Análisis

Antonio Zoido

La fragua de un precursor y profeta

El director de la Bienal de Flamenco recuerda en este artículo "los días heroicos" en que se gestó el proyecto teatral de La Cuadra

Salvador Távora, sonriente, en su barrio.

Salvador Távora, sonriente, en su barrio. / José Ángel García

La Cuadra de Paco Lira, en Nervión, era un jardín de plataneras angosto y largo, larguísimo, que terminaba en una especie de fragua, destinada seguramente por los proyectistas a ser un local donde resonaran martinetes y tonás pero que, en 1968, servía para que ensayaran cada tarde los Smash. Aquella fragua de mentira fue el verdadero crisol donde se fundieron las músicas de vanguardia y el flamenco al mismo tiempo que en Estados Unidos lo intentaban sin lograrlo Miles Davis, Gil Evans, Charles Mingus... mientras Joe Beck y Sabicas (que lo habían conseguido) no se enteraban -como Colón- de la nueva tierra que pisaban.

Por el mundo contracultural y contrafranquista de La Cuadra aparecía muchos días Salvador Távora y, en la alta noche, de vez en cuando -como los calés de Gustavo Adolfo Bécquer, sacerdotes de un culto abolido- también cantaba flamenco llorando super fluminem Babiloniae.
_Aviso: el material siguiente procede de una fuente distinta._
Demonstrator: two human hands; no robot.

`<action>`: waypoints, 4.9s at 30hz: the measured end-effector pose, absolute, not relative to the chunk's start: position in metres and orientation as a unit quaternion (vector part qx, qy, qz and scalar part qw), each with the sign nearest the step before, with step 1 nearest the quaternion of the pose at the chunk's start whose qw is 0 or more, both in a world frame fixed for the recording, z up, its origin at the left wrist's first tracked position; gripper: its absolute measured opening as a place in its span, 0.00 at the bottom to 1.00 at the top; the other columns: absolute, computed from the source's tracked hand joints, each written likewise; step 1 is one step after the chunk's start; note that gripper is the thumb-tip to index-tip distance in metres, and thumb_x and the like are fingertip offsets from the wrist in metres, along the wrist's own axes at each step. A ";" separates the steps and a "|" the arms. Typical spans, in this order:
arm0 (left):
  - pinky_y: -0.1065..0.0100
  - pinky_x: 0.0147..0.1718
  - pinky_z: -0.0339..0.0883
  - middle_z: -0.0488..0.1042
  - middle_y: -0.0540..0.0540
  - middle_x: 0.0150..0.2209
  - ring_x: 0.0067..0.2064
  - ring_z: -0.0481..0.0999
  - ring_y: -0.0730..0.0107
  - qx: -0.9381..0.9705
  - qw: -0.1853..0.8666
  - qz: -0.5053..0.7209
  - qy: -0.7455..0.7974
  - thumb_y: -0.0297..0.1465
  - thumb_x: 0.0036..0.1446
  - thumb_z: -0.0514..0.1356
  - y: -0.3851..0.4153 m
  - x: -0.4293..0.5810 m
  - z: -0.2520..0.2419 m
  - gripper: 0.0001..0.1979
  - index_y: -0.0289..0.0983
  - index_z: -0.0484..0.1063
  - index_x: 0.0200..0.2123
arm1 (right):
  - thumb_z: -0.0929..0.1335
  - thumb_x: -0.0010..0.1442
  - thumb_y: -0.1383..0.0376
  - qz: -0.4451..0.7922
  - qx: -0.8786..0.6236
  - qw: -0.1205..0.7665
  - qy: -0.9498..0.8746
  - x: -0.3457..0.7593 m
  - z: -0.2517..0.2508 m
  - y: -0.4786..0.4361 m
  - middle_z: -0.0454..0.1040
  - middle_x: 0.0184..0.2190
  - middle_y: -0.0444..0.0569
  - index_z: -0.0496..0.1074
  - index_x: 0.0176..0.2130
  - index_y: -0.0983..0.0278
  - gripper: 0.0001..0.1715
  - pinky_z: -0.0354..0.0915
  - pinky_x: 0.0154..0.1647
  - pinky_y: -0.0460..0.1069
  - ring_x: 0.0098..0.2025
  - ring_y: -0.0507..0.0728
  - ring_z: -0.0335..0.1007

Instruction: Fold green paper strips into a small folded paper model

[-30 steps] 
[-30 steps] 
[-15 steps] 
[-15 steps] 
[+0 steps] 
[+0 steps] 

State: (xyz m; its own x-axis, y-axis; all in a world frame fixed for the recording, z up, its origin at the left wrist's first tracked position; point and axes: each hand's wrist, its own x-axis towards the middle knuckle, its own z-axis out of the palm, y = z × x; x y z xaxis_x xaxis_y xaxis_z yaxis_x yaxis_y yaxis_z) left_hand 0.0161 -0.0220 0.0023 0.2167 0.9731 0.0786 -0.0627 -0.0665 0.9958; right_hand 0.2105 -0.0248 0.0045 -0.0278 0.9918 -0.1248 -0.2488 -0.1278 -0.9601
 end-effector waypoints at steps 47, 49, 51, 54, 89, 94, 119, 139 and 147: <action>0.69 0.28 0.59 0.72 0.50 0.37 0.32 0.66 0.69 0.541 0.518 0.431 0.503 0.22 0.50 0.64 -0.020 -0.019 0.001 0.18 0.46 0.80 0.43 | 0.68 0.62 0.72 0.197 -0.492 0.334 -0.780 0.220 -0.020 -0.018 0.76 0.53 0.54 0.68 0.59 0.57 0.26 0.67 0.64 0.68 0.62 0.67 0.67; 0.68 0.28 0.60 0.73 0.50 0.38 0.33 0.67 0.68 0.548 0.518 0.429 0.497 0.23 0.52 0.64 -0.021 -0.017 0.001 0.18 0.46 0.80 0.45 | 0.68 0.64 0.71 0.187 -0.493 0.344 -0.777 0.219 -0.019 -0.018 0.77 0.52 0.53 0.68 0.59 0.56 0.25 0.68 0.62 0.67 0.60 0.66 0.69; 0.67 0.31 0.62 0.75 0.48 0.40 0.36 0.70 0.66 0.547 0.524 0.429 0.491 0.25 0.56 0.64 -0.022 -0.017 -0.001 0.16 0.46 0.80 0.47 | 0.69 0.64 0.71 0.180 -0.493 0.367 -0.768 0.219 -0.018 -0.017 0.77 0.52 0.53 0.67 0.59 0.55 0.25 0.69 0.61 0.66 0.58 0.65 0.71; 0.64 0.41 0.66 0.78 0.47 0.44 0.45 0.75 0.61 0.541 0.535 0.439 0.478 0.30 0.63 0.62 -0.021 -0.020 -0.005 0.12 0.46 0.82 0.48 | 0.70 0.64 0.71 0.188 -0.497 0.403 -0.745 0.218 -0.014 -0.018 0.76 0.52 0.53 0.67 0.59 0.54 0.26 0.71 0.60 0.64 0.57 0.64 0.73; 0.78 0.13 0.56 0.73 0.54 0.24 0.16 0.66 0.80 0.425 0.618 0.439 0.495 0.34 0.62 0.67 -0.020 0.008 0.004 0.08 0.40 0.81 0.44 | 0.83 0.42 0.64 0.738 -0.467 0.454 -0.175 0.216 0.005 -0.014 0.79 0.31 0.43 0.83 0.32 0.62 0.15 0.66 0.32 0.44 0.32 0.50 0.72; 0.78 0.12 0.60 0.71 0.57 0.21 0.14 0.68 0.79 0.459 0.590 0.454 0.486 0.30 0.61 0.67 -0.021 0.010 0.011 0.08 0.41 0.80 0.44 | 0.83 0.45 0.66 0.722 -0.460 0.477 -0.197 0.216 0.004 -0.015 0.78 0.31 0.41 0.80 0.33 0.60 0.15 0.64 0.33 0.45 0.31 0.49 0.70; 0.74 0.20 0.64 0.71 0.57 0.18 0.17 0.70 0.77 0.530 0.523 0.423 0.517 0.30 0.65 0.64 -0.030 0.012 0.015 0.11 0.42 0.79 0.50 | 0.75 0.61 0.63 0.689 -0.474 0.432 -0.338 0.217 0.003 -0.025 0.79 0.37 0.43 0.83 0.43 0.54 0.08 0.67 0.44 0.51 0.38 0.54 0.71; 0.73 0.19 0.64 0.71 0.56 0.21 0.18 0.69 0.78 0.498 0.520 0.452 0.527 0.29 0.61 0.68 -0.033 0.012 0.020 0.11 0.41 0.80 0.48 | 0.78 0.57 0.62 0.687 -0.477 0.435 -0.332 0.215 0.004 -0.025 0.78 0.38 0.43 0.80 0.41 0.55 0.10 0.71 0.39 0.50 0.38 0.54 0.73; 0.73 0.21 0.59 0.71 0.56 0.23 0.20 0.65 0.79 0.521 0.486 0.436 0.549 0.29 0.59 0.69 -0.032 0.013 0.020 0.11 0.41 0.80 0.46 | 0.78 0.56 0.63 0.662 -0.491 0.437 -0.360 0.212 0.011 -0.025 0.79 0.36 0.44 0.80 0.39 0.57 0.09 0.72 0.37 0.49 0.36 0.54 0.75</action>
Así lo encontró Pepe Monleón, enfrascado en dar salida a un grupo de teatro campesino nacido en Lebrija para difundir por cortijadas y gañanías la buena nueva de la Justicia Social, y así se bautizó Salvador en un Jordán llamado a anegar un mundo antiguo y a aportar nueva savia.

El grupo lebrijano puso en pie un teatro ritual e introdujo el flamenco en las artes escénicas pero cuando aquellos diletantes prefirieron no convertirse en profesionales apareció el genio de Salvador Távora pasando no sólo de actor a director sino creando un estilo y casi un género nuevo enraizado además en una tierra irredenta, Andalucía, cuando esa meta aun no existía, ni siquiera en las fuerzas que se oponían a la Dictadura, cuando ante la promesa de la libertad tan sólo se avistaba el desierto.

La Cuadra -el nombre dejó de estar asociado a Francisco Lira para pasar a identificarse con Salvador- puso en pie el teatro andaluz antes de que Andalucía fuera percibida como sujeto político, se labró un hueco autónomo en el panorama nacional e internacional antes de que en Andalucía se abriera paso la aspiración a la autonomía, prestó una estética propia a las luchas por la tierra de aquellos años y, en definitiva, fue descubriendo rasgos identitarios en elementos de los campos más diversos porque intuyó, como Cansinos Assens, que bajo la cotidianidad de una multitud de signos, ceremoniales y símbolos estaba la vida de una colectividad vieja, rica, sabia que, aunque "majada en el matraz de la Historia", no se había convertido en arqueología sino, al contrario, gracias a ellos había seguido viva.

Salvador Távora se nos ha ido cuando aquellos días heroicos caen en el olvido y la imagen de una Andalucía dorada se desdibuja en la niebla. Nos queda el fulgor de su última aparición en el Quejío que resonó en el Lope de Vega en la Bienal del pasado septiembre. Ahora, cuando su autor ha dejado de ser mortal para pasar a ser eterno, sabemos que nos dejaba un mensaje: el de la voz profética que, aunque parezca clamar en el desierto, será siempre la Palabra del Humanismo y la Esperanza.